(Task)
Search the data for the string "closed" and copy each line in which it appears.

*-*-*

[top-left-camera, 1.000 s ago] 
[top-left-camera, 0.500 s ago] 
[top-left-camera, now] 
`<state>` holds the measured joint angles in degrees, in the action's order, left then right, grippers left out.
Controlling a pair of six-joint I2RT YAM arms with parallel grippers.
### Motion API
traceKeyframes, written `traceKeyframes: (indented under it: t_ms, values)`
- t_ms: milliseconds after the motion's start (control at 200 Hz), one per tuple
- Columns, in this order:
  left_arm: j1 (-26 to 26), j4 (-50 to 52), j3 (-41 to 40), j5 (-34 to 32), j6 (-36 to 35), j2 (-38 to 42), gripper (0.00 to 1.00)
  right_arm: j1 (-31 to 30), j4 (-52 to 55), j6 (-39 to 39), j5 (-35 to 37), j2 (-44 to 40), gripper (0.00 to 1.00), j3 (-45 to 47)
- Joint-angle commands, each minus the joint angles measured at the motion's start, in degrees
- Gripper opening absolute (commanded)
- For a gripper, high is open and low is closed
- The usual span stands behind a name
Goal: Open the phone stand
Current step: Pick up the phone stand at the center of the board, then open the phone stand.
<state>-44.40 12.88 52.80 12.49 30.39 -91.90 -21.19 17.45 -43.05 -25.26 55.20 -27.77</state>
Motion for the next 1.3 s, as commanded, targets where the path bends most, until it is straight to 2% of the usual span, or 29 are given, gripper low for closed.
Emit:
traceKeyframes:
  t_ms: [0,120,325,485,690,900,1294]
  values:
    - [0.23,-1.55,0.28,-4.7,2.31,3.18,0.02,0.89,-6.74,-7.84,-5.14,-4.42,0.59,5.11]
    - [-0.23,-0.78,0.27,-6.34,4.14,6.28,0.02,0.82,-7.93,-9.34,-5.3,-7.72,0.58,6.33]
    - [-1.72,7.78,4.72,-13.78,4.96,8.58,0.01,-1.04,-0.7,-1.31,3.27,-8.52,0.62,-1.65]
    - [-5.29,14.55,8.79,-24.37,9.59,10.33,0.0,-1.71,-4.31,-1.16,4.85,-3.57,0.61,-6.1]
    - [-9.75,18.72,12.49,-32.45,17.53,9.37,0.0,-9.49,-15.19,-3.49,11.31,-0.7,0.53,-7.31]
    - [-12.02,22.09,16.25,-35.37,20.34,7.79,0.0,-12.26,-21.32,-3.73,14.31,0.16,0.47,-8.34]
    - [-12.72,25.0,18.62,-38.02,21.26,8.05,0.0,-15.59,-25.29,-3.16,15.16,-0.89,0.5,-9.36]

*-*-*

(Answer space)
- For a gripper, high is open and low is closed
Motion for the next 1.3 s, as commanded, targets where the path bends most, until it is straight to 2% of the usual span, or 29 are given, gripper low for closed.

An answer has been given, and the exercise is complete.